=== What this task involves ===
The answer must match the material word for word, with every line included.

=== Supplied information ===

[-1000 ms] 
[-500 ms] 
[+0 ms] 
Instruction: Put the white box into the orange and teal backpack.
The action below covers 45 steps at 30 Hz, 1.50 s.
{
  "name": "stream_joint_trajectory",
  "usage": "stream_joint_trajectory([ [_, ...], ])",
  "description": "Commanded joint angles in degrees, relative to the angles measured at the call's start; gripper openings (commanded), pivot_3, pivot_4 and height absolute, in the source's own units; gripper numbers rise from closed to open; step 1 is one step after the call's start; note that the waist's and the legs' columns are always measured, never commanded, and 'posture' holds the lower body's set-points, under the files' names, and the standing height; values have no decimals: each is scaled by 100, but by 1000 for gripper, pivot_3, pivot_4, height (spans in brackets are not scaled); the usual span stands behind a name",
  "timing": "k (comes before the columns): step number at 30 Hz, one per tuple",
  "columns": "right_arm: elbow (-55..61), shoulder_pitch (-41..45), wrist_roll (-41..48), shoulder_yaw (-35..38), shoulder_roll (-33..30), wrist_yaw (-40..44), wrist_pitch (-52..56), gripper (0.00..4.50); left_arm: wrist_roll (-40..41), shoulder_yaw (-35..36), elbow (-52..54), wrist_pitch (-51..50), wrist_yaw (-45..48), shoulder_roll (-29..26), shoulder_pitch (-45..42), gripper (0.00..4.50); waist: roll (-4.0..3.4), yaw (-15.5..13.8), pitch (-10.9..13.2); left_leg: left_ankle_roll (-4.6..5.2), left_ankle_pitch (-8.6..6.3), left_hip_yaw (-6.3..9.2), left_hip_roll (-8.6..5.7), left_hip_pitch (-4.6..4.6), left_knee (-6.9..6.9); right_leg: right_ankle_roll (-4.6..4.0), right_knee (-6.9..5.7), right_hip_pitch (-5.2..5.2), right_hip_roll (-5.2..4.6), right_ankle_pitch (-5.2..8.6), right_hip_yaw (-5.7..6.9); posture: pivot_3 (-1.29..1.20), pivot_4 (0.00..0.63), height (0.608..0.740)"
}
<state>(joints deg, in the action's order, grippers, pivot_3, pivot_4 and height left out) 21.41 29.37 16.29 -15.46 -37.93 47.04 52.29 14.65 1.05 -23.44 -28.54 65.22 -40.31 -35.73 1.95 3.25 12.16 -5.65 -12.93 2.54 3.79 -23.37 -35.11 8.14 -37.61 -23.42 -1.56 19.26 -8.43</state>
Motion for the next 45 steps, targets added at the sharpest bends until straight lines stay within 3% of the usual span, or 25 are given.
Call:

=== Completed exercise ===
[-1000 ms] 
[-500 ms] 
[+0 ms] 
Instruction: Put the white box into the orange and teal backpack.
The action below covers 45 steps at 30 Hz, 1.50 s.
{
  "name": "stream_joint_trajectory",
  "usage": "stream_joint_trajectory([ [_, ...], ])",
  "description": "Commanded joint angles in degrees, relative to the angles measured at the call's start; gripper openings (commanded), pivot_3, pivot_4 and height absolute, in the source's own units; gripper numbers rise from closed to open; step 1 is one step after the call's start; note that the waist's and the legs' columns are always measured, never commanded, and 'posture' holds the lower body's set-points, under the files' names, and the standing height; values have no decimals: each is scaled by 100, but by 1000 for gripper, pivot_3, pivot_4, height (spans in brackets are not scaled); the usual span stands behind a name",
  "timing": "k (comes before the columns): step number at 30 Hz, one per tuple",
  "columns": "right_arm: elbow (-55..61), shoulder_pitch (-41..45), wrist_roll (-41..48), shoulder_yaw (-35..38), shoulder_roll (-33..30), wrist_yaw (-40..44), wrist_pitch (-52..56), gripper (0.00..4.50); left_arm: wrist_roll (-40..41), shoulder_yaw (-35..36), elbow (-52..54), wrist_pitch (-51..50), wrist_yaw (-45..48), shoulder_roll (-29..26), shoulder_pitch (-45..42), gripper (0.00..4.50); waist: roll (-4.0..3.4), yaw (-15.5..13.8), pitch (-10.9..13.2); left_leg: left_ankle_roll (-4.6..5.2), left_ankle_pitch (-8.6..6.3), left_hip_yaw (-6.3..9.2), left_hip_roll (-8.6..5.7), left_hip_pitch (-4.6..4.6), left_knee (-6.9..6.9); right_leg: right_ankle_roll (-4.6..4.0), right_knee (-6.9..5.7), right_hip_pitch (-5.2..5.2), right_hip_roll (-5.2..4.6), right_ankle_pitch (-5.2..8.6), right_hip_yaw (-5.7..6.9); posture: pivot_3 (-1.29..1.20), pivot_4 (0.00..0.63), height (0.608..0.740)"
}
<state>(joints deg, in the action's order, grippers, pivot_3, pivot_4 and height left out) 21.41 29.37 16.29 -15.46 -37.93 47.04 52.29 14.65 1.05 -23.44 -28.54 65.22 -40.31 -35.73 1.95 3.25 12.16 -5.65 -12.93 2.54 3.79 -23.37 -35.11 8.14 -37.61 -23.42 -1.56 19.26 -8.43</state>
Motion for the next 45 steps, targets added at the sharpest bends until straight lines stay within 3% of the usual span, or 25 are given.
Call:

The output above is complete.